• [REQUIREMENT]: Which lines below hold the word "sticker"? Copy all of them.

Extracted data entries
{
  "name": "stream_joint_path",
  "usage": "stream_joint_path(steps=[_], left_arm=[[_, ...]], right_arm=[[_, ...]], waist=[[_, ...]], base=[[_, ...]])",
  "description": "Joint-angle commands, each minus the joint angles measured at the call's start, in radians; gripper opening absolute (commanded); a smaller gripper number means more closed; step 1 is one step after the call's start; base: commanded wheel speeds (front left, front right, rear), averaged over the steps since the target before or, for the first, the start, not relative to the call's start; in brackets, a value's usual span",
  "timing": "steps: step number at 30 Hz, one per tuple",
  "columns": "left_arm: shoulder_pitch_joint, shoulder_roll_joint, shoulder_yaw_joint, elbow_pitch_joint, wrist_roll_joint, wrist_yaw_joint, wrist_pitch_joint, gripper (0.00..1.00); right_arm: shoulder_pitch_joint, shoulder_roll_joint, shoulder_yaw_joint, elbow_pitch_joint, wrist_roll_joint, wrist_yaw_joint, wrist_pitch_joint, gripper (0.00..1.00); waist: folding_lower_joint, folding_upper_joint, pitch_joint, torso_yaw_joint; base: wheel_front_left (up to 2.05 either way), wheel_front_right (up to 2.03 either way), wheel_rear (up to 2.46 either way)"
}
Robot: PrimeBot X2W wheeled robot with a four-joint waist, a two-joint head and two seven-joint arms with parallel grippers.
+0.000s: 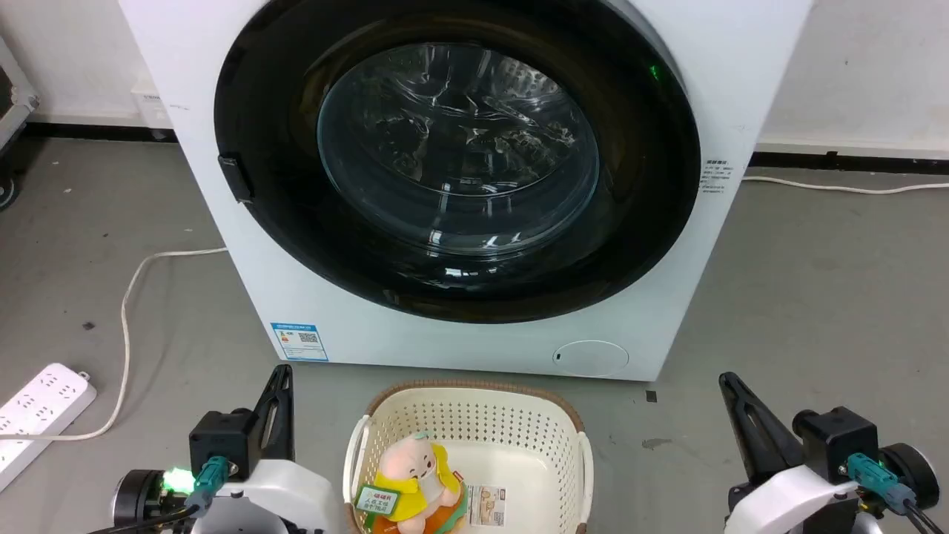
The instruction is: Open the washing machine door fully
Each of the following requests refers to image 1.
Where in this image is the blue energy label sticker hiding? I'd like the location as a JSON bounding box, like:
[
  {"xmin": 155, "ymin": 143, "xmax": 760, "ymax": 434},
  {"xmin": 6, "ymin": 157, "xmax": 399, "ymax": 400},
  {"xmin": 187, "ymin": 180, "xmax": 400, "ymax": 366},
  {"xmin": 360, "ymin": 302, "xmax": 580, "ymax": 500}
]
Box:
[{"xmin": 270, "ymin": 322, "xmax": 329, "ymax": 363}]

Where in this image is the green doll hang tag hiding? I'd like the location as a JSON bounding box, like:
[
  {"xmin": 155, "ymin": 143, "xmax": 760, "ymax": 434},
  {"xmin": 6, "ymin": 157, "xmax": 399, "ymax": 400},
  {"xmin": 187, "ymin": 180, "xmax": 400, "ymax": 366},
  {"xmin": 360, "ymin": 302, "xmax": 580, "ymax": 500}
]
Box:
[{"xmin": 354, "ymin": 484, "xmax": 401, "ymax": 518}]

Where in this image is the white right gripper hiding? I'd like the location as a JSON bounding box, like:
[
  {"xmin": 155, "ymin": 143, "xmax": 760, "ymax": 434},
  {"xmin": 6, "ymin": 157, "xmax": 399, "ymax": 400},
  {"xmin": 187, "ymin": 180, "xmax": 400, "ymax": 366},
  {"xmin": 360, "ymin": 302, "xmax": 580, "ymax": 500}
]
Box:
[{"xmin": 718, "ymin": 373, "xmax": 863, "ymax": 534}]

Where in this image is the cream perforated laundry basket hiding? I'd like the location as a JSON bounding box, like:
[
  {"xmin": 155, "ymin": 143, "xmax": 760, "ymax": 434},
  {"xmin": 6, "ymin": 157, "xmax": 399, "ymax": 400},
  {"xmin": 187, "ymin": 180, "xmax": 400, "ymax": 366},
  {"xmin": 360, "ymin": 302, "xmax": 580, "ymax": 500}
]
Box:
[{"xmin": 343, "ymin": 380, "xmax": 594, "ymax": 534}]

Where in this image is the white power strip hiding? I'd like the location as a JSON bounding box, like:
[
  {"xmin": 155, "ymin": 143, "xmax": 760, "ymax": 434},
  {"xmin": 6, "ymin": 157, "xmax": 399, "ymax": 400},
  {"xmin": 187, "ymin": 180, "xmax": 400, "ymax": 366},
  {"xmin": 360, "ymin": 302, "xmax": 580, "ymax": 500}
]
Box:
[{"xmin": 0, "ymin": 363, "xmax": 98, "ymax": 492}]

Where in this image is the teal cable connector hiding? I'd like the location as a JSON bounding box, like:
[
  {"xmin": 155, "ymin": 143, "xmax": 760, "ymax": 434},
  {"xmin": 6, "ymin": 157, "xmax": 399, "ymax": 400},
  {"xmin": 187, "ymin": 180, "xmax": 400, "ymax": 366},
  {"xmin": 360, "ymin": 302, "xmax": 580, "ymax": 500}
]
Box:
[
  {"xmin": 847, "ymin": 453, "xmax": 918, "ymax": 515},
  {"xmin": 185, "ymin": 456, "xmax": 229, "ymax": 518}
]

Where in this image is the white power strip cable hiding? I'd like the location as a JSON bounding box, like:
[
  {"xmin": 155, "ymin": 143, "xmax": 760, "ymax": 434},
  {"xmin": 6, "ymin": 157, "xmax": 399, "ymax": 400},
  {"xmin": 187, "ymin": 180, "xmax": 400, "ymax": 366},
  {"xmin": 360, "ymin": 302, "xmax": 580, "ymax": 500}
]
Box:
[{"xmin": 0, "ymin": 247, "xmax": 229, "ymax": 444}]

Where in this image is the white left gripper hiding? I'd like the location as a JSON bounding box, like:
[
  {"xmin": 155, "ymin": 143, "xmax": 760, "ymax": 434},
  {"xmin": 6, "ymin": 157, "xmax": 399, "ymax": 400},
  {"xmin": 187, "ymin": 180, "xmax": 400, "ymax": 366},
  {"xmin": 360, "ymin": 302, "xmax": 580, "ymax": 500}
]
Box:
[{"xmin": 194, "ymin": 365, "xmax": 343, "ymax": 534}]

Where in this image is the small text sticker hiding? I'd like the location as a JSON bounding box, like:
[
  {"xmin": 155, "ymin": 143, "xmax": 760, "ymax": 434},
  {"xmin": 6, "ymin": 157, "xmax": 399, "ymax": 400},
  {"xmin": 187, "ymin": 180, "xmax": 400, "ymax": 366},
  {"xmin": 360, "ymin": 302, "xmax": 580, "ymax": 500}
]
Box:
[{"xmin": 699, "ymin": 157, "xmax": 735, "ymax": 198}]

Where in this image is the teal left cable connector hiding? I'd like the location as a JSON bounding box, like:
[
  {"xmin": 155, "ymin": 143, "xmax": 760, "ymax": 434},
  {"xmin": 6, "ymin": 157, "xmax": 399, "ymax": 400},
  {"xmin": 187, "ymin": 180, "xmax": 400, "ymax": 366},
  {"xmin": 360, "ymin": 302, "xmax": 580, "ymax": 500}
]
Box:
[{"xmin": 185, "ymin": 456, "xmax": 229, "ymax": 518}]

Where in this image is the round drain filter cover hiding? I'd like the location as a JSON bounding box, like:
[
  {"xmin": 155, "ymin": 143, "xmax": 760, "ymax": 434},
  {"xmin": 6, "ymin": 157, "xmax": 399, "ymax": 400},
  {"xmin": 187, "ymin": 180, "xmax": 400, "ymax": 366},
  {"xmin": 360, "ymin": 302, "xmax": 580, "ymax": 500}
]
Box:
[{"xmin": 552, "ymin": 340, "xmax": 630, "ymax": 378}]

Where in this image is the white front-load washing machine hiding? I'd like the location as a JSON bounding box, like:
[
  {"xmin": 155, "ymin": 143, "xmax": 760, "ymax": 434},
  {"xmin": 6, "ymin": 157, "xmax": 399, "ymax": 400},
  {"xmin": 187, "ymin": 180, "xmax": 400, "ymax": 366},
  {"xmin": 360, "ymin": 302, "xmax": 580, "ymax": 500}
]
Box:
[{"xmin": 119, "ymin": 0, "xmax": 814, "ymax": 383}]

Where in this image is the pink and yellow plush doll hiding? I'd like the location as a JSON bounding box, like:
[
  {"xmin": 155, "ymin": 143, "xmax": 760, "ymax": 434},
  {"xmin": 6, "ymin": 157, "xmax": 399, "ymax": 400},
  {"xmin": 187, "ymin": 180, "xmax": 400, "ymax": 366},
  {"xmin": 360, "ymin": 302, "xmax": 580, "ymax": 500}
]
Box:
[{"xmin": 354, "ymin": 432, "xmax": 469, "ymax": 534}]

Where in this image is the black round washer door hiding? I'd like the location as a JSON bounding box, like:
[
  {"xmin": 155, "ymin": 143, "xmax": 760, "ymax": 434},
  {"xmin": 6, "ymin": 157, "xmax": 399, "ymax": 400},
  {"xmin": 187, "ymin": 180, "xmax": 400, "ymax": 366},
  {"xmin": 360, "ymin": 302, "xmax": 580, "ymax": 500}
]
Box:
[{"xmin": 214, "ymin": 0, "xmax": 702, "ymax": 325}]

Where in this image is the white cable along wall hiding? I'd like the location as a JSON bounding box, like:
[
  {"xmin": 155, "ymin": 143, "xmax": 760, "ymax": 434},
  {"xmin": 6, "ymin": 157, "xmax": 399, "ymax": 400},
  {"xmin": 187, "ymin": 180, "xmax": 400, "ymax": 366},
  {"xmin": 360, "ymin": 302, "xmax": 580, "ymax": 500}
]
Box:
[{"xmin": 741, "ymin": 175, "xmax": 949, "ymax": 196}]

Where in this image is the teal right cable connector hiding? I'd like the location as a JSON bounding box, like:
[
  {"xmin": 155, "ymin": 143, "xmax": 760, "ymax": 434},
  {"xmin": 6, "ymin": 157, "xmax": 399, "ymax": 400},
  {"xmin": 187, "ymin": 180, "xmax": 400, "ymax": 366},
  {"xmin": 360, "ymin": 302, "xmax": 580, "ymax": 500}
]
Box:
[{"xmin": 847, "ymin": 453, "xmax": 918, "ymax": 515}]

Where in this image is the white paper label in basket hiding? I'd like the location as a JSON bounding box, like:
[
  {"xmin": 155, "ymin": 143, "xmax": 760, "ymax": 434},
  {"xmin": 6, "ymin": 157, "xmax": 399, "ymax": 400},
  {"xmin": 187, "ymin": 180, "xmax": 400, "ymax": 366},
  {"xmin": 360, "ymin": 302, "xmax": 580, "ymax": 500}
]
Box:
[{"xmin": 467, "ymin": 484, "xmax": 507, "ymax": 528}]

• [OUTPUT]:
Where in this image is the blue energy label sticker hiding? I'd like the location as a JSON bounding box, like:
Where in this image is the small text sticker hiding? I'd like the location as a JSON bounding box, like:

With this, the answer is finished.